Deedle


F# Frame extensions

Namespace: Deedle

This module contains F# functions and extensions for working with frames. This includes operations for creating frames such as the frame function, => operator and Frame.ofRows, Frame.ofColumns and Frame.ofRowKeys functions. The module also provides additional F# extension methods including ReadCsv, SaveCsv and PivotTable.

Table of contents

Frame construction 

The functions and methods in this group can be used to create frames. If you are creating a frame from a number of sample values, you can use frame and the => operator (or the =?> opreator which is useful if you have multiple series of distinct types):

1: 
2: 
frame [ "Column 1" => series [ 1 => 1.0; 2 => 2.0 ]
        "Column 2" => series [ 3 => 3.0 ] ]
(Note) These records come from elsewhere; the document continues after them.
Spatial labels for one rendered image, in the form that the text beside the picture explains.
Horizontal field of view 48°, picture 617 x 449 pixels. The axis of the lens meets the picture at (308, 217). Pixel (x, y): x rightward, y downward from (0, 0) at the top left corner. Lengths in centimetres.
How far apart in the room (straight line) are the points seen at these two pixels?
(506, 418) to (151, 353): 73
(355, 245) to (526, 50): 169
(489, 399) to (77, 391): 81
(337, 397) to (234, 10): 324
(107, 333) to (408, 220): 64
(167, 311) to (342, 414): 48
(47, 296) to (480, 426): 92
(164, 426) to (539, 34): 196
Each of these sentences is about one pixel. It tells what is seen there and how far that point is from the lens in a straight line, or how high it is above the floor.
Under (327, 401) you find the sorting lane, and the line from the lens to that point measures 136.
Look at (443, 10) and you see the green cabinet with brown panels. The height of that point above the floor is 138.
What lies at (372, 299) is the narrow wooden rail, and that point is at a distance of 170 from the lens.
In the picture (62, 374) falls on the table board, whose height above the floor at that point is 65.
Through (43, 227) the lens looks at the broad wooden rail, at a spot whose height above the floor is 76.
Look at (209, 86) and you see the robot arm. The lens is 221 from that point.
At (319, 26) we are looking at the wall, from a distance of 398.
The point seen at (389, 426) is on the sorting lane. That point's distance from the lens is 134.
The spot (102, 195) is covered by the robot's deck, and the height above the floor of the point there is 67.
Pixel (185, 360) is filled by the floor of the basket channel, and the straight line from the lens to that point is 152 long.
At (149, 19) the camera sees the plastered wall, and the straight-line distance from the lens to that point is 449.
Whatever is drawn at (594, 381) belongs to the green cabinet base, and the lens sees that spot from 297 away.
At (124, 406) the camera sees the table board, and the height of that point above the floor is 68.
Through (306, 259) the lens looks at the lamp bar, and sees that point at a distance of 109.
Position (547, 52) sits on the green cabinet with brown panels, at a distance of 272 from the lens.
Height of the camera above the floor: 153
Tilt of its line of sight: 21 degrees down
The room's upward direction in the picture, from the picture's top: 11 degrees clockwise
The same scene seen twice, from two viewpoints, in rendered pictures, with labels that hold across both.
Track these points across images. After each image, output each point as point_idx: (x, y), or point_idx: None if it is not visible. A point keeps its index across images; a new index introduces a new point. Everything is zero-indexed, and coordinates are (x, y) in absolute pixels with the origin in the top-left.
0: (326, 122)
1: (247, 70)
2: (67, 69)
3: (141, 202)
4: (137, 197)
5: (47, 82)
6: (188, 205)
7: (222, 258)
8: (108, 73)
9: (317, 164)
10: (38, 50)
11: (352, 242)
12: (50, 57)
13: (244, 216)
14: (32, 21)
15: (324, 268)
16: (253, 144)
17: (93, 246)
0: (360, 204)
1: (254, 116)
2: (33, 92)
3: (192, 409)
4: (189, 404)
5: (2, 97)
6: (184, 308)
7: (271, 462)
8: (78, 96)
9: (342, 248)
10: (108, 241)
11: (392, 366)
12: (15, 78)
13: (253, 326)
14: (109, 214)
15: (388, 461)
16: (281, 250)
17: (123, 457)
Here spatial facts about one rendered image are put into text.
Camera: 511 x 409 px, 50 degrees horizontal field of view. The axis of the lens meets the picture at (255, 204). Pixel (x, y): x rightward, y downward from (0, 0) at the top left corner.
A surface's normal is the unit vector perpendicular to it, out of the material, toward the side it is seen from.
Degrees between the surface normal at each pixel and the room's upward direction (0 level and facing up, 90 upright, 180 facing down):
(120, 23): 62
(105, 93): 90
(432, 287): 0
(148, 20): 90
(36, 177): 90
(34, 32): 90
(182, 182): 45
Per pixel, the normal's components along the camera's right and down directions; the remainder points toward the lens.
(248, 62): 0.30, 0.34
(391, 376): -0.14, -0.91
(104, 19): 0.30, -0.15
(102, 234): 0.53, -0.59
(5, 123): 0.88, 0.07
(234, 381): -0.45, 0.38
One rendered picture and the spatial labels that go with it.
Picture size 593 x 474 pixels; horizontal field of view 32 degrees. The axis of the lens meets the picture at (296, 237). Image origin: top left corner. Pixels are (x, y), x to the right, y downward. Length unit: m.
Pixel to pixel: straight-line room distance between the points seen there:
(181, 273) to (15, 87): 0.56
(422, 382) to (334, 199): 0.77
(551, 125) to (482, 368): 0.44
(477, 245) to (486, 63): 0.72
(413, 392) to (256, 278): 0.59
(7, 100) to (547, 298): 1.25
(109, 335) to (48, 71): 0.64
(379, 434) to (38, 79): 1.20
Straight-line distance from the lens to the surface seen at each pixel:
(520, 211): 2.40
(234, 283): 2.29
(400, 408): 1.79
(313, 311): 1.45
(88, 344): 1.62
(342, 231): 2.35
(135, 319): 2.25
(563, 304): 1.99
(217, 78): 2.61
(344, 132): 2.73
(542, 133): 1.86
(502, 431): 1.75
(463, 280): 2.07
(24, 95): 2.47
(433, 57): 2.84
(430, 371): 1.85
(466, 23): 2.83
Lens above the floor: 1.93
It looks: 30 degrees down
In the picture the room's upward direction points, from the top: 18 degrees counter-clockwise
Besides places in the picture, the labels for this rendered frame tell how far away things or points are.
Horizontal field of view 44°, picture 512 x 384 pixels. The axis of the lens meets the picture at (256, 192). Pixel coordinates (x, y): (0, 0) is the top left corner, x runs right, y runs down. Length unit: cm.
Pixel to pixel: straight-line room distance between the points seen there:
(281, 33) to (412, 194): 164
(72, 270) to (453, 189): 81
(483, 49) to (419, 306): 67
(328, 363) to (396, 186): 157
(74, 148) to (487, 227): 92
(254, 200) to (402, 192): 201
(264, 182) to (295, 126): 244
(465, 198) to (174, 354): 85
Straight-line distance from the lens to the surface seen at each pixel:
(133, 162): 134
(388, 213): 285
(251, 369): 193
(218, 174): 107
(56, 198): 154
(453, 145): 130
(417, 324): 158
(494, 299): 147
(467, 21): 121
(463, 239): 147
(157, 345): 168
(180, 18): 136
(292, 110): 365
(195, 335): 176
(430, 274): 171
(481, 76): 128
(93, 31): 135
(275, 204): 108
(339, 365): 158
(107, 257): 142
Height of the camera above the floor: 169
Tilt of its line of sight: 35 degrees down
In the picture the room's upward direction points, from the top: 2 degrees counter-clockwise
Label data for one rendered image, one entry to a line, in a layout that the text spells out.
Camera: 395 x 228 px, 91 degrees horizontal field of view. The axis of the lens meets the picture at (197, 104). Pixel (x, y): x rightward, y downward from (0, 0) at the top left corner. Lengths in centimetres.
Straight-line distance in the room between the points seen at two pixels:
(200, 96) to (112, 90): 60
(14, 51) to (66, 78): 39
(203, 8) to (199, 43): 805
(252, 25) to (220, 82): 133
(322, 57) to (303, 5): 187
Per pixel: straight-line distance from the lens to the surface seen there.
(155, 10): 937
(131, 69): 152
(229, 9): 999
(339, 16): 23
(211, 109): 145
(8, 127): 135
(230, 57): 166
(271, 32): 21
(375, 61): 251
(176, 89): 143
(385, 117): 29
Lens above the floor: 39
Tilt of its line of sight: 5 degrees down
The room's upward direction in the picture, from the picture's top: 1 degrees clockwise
Aside from this, the various type extensions let you write Frame.ofXyz to construct frames from data in various formats - Frame.ofRows and Frame.ofColumns create frame from a series or a sequence of rows or columns; Frame.ofRecords creates a frame from .NET objects using Reflection and Frame.ofRowKeys creates an empty frame with the specified keys.

Functions and values

Function or valueDescription
( =?> ) a b
Signature: a:'?497402 -> b:ISeries<'?497403> -> '?497402 * ISeries<'?497403>
Type parameters: '?497402, '?497403

Custom operator that can be used when constructing a frame from observations of series. The operator simply returns a tuple, but it upcasts the series argument so you don't have to do manual casting. For example:

1: 
frame [ "k1" =?> series [0 => "a"]; "k2" =?> series ["x" => "y"] ]
( => ) a b
Signature: a:'?497399 -> b:'?497400 -> '?497399 * '?497400
Type parameters: '?497399, '?497400

Custom operator that can be used when constructing series from observations or frames from key-row or key-column pairs. The operator simply returns a tuple, but it provides a more convenient syntax. For example:

1: 
series [ "k1" => 1; "k2" => 15 ]
frame columns
Signature: columns:seq<'?497405 * '?497406> -> Frame<'?497407,'?497405>
Type parameters: '?497405, '?497406, '?497407

A function for constructing data frame from a sequence of name - column pairs. This provides a nicer syntactic sugar for Frame.ofColumns.

Example

To create a simple frame with two columns, you can write:

1: 
2: 
frame [ "A" => series [ 1 => 30.0; 2 => 35.0 ]
        "B" => series [ 1 => 30.0; 3 => 40.0 ] ]

Type extensions

Type extensionDescription
ofArray2D(array)
Signature: (array:'T [,]) -> Frame<int,int>
Type parameters: 'T

Create data frame from a 2D array of values. The first dimension of the array is used as rows and the second dimension is treated as columns. Rows and columns of the returned frame are indexed with the element's offset in the array.

Parameters

  • array - A two-dimensional array to be converted into a data frame
ofColumns(cols)
Signature: cols:Series<'C,'?497429> -> Frame<'R,'C>
Type parameters: 'C, '?497429, 'R

Creates a frame from a series that maps column keys to a nested series containing values for each column.

ofColumns(cols)
Signature: (cols:seq<'C * '?497433>) -> Frame<'R,'C>
Type parameters: 'C, '?497433, 'R

Creates a frame from a sequence of column keys and column series pairs. The column series can contain values of any type, but it has to be the same for all the series - if you have heterogenously typed series, use =?>.

ofRecords(series)
Signature: series:Series<'K,'R> -> Frame<'K,string>
Type parameters: 'K, 'R

Creates a data frame from a series containing any .NET objects. The method uses reflection over the specified type parameter 'T and turns its properties to columns.

ofRecords(values)
Signature: values:seq<'T> -> Frame<int,string>
Type parameters: 'T

Creates a data frame from a sequence of any .NET objects. The method uses reflection over the specified type parameter 'T and turns its properties to columns.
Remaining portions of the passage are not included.